Realize Your Ambition for What It Truly Is
You can see how mastery over a few things makes it possible to live an abundant and devout life,
If you keep watch over these things, the gods won’t ask for more.
— Marcus Aurelius, Meditations, 2.5
Careful, now, grasshopper.
It’s a short life, and your head is full of ambition. Wants. Desires. Ego, greed even. You want more, more, more.
As if this life is only the pursuit, possession, and consumption of station, power, and experiences.
It is not — a good, simple, humble life, at least.
You can choose to pursue a thousand visions, a thousand praises, a thousand women.
The world is open for play, as are you — to be corrupted, to be lost, to become a slave to your own desires.
Choose what to pursue, not because you wish to be praised, and surely not because you wish to be loved.
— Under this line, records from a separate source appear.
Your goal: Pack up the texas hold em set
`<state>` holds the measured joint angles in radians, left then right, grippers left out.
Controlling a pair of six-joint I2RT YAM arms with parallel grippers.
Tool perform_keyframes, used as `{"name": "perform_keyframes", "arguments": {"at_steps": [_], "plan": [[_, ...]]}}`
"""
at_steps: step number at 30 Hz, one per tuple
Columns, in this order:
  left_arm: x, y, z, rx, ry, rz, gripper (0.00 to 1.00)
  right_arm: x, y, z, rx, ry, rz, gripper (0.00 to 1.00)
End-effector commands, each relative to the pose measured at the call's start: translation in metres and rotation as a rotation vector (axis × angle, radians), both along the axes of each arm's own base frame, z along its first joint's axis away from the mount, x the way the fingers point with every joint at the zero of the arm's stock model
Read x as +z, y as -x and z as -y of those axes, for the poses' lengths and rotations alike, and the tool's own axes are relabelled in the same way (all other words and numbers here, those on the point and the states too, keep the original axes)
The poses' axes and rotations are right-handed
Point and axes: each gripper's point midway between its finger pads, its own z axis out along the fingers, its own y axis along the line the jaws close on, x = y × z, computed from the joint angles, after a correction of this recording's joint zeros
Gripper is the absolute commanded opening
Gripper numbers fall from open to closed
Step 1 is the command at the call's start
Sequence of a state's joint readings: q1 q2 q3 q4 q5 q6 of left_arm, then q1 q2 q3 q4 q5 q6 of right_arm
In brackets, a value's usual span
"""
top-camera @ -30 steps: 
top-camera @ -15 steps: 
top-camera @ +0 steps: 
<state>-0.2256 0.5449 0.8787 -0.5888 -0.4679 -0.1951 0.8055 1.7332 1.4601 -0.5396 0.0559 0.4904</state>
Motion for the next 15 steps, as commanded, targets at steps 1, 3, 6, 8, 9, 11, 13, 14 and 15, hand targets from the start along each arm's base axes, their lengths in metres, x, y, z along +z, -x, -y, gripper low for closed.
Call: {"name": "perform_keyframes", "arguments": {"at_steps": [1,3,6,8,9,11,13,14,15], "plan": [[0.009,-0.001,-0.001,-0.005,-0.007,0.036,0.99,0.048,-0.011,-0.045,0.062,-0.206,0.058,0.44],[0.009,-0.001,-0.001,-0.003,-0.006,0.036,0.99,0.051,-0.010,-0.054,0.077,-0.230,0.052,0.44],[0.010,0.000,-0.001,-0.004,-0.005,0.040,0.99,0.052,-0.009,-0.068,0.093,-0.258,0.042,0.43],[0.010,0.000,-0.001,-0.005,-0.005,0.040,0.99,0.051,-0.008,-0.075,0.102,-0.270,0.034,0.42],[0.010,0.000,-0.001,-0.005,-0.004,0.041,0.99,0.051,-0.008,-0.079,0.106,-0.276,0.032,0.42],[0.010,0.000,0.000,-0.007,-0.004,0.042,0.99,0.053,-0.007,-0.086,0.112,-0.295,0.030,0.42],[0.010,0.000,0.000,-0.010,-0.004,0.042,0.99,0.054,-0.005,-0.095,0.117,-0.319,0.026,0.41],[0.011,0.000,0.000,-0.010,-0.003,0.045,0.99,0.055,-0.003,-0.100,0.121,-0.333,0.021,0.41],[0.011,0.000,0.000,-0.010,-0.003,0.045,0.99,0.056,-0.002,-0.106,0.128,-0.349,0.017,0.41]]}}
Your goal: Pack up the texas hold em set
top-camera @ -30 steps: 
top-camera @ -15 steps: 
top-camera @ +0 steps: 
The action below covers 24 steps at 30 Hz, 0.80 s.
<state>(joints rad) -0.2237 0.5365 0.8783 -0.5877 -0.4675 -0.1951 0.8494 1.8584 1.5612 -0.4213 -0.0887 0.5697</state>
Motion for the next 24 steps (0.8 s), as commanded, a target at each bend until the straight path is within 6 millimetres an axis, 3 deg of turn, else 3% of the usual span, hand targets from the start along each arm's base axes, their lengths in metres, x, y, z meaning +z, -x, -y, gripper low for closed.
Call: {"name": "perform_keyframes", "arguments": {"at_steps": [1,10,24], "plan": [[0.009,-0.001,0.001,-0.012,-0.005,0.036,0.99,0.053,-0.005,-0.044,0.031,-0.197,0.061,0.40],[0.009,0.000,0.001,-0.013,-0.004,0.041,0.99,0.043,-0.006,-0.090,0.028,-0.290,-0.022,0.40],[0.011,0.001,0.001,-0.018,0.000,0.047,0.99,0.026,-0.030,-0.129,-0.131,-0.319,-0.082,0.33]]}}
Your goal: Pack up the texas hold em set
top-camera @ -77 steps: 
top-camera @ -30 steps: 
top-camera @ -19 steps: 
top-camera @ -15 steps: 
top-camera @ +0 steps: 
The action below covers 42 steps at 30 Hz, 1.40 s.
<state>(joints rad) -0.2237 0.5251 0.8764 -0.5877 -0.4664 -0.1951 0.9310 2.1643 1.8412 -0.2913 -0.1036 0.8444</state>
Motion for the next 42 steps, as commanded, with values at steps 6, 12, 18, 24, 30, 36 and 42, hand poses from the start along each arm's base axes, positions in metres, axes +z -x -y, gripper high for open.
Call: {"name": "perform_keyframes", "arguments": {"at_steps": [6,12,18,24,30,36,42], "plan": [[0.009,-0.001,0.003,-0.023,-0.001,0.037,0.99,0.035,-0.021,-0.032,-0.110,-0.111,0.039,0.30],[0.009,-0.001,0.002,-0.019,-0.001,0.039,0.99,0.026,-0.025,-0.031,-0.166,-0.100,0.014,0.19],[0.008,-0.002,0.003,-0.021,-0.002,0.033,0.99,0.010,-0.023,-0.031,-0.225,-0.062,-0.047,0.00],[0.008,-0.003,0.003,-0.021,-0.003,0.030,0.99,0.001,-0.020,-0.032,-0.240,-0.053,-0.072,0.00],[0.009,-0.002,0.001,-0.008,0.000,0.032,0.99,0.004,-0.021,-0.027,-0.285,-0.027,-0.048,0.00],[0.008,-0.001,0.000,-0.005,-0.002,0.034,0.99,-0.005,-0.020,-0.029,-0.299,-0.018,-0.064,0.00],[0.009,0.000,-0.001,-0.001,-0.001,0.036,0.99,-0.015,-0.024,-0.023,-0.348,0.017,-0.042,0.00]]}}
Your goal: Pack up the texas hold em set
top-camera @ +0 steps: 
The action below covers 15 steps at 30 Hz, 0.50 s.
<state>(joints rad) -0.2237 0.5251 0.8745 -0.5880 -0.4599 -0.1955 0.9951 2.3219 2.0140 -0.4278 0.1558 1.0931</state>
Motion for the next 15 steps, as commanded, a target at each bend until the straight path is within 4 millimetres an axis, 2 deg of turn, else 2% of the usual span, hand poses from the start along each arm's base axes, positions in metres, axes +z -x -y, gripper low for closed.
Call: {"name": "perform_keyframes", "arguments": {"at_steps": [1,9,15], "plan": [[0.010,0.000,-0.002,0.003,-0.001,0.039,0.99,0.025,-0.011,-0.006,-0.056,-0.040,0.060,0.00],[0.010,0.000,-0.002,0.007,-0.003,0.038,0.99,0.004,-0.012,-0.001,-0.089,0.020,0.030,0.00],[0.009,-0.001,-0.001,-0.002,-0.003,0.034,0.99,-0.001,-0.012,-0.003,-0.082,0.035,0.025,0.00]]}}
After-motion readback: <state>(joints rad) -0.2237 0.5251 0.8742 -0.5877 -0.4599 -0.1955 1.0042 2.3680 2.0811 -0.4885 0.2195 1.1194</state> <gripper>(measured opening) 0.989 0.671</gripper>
One may praise, glorify, laud, deify, admire, envy, and even desire you because of what you pursue, and who you pursue to be.
But no one will follow you just because you are strong.
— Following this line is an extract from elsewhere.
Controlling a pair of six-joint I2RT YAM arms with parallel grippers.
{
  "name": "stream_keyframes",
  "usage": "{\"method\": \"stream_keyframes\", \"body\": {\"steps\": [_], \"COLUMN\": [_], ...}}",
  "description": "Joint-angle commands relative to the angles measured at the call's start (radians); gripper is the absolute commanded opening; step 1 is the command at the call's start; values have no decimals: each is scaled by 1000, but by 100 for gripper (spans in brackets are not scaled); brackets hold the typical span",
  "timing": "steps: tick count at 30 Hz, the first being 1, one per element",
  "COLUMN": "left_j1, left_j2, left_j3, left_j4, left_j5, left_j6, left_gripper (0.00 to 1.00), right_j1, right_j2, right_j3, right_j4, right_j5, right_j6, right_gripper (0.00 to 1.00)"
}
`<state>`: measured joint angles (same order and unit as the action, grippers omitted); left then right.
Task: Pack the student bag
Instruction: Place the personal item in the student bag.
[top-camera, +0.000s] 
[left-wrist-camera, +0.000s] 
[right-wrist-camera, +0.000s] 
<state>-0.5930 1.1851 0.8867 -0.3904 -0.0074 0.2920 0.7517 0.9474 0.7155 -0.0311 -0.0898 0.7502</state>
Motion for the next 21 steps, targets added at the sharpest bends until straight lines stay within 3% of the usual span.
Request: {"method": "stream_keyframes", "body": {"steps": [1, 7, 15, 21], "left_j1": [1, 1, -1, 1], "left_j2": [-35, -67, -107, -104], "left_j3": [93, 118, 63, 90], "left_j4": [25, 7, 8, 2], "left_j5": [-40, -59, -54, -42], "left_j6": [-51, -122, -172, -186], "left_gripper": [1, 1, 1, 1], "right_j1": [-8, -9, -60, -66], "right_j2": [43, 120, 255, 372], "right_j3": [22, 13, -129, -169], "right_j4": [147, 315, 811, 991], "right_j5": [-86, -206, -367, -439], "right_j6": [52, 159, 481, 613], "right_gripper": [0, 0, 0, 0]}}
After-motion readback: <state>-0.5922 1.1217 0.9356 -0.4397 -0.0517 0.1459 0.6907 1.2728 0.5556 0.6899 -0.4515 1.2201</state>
No one will love you just because you are successful.
Praise, recognition, pride — fleeting, shallow, and utterly devoid of nourishment.
Ask yourself — why do you desire what you desire?
Power?
Influence?
Love? Insecurity? Betrayal? Anger? Sense of purpose?
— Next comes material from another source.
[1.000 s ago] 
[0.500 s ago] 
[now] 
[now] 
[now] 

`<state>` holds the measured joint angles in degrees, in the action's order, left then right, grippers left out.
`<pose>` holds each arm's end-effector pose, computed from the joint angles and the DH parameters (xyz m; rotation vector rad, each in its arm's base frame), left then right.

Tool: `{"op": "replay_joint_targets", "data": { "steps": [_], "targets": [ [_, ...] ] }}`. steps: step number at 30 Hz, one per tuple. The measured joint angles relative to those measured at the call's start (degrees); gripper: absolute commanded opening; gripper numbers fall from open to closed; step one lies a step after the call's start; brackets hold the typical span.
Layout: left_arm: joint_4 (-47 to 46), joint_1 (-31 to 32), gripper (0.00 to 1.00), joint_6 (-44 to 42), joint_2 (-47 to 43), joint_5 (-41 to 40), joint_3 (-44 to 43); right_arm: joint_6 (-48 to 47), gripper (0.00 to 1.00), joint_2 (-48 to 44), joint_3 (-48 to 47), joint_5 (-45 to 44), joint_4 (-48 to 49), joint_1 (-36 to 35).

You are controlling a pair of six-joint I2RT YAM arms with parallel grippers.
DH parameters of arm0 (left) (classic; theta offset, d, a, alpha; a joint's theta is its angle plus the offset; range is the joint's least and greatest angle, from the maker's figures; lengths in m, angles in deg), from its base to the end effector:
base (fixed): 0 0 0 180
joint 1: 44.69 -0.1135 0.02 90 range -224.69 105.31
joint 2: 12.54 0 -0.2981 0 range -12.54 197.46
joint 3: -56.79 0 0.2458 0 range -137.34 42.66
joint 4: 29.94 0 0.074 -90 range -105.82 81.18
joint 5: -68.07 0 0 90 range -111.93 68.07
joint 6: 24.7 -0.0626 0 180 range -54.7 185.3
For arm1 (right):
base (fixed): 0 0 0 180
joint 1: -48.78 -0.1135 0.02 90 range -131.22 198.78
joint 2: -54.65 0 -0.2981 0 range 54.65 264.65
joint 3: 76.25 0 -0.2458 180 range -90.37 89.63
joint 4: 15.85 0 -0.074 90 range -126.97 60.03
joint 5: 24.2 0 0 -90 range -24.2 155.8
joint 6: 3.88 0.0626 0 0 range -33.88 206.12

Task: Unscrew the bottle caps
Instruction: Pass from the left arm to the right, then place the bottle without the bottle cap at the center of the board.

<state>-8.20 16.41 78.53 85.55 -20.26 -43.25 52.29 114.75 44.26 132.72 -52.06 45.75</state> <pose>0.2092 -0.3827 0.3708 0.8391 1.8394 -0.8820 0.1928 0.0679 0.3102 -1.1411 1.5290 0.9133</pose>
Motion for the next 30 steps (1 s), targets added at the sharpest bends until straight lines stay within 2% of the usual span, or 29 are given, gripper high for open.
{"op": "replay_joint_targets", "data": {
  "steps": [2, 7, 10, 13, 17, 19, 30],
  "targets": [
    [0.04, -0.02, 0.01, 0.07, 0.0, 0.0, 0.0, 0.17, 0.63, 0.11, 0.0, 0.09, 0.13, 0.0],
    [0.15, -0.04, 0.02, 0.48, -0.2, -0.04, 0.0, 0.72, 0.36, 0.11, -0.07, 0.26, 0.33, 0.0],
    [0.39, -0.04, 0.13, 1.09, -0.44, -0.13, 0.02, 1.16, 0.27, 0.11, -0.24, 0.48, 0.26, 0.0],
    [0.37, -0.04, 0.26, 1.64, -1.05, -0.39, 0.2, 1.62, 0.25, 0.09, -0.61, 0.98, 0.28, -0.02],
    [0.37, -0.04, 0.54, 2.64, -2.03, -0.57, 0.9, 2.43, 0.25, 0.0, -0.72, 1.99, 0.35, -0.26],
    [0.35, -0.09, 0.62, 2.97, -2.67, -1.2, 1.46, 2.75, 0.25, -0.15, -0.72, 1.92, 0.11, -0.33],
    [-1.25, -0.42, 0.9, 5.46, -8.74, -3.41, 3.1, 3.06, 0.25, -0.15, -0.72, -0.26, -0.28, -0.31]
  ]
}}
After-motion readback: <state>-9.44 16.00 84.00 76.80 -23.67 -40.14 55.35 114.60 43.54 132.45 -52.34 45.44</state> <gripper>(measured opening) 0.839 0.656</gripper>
Nothing external will, or even can, sustain you for a lifetime.
You can not own things. You can not own people. You can not own power.
The only thing you can own: The choices you make.
The only thing you can know: One step of the path you are on.
The only thing you know to be true: All men must die.
But first, they must live.
And a good life is worth living. It is worth fighting for. It is worth the time we are given.